BRI sejauh ini gagal menanggapi permintaan mediasi.

Ni Luo
Ni Luh Arie Ratna Sukasari mengatakan laporan penipuan yang melibatkan rekening BRI adalah puncak gunung es [Al Jazeera]

Kerugian Rostini adalah puncak gunung es di BRI, kata Ni Luh Arie Ratna Sukasari, partner di Malekat Hukum.

“Bank BRI terkenal dengan serangan sibernya. Saya telah mendengar banyak kasus yang terjadi di mana nasabah mereka kehilangan segalanya, dan kita harus melakukan sesuatu untuk mengatasinya.”

“Mereka seharusnya melayani nasabah dan melindungi uang nasabah. Argumen mereka bahwa mereka tidak bertanggung jawab tidak berdasar. Merekalah yang membutuhkan keamanan yang lebih baik, bukan nasabahnya. Jika mereka tidak dapat menawarkan perbankan online yang aman, mereka seharusnya' tidak menyediakannya – titik.” “

Diatmika mengaku mengenal nasabah BRI lain yang juga mengalami penipuan serupa.

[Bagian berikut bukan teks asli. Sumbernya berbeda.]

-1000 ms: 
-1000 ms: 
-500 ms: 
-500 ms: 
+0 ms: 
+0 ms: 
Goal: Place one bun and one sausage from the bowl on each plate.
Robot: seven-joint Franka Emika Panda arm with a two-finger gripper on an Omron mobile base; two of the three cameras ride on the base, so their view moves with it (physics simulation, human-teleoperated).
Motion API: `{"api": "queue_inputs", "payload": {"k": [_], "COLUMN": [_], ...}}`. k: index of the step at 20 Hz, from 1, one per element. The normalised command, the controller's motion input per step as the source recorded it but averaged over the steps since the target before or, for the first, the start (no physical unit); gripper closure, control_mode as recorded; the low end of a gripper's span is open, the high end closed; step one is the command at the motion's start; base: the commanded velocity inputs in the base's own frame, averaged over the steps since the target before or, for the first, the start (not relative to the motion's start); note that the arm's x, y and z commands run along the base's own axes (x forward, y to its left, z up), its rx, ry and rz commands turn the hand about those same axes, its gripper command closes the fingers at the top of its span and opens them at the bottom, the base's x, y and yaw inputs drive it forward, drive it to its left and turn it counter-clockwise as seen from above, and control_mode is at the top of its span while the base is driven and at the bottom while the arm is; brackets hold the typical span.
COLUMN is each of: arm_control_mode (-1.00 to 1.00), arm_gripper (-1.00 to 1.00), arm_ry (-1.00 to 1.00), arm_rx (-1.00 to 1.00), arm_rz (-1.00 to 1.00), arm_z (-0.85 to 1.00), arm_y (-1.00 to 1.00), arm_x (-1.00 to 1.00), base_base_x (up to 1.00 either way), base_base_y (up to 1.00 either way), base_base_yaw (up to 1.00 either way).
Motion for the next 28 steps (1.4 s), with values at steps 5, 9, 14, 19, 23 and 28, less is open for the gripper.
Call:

“Ada seorang laki-laki yang tinggal hanya tiga menit dari rumah saya, dia terkena stroke dan meninggal setelah mendapat uang satu miliar rupee [$64,500] “Itu dicuri dari rekeningnya dan keluarganya harus menjual rumah mereka.”

Pakar keamanan siber Kartawidjaya mengatakan fenomena ini tidak hanya terjadi pada Inisiatif Belt and Road.

“Hampir semua penyedia jasa keuangan di Indonesia terus-menerus menghadapi serangan siber. Namun sebagian besar dari mereka tidak melaporkan kejadian tersebut karena alasan manajemen reputasi.

Priandetta mengatakan dia khawatir keamanan siber di negaranya akan menjadi lebih buruk sebelum menjadi lebih baik.

“Indonesia bergantung pada teknologi digital sebagai pendorong utama pertumbuhan, namun keamanan siber bukanlah prioritas yang seharusnya,” katanya.

“Upaya sedang dilakukan untuk menanggapi masalah ini, namun upaya ini lagi-lagi dibatasi oleh sumber daya.”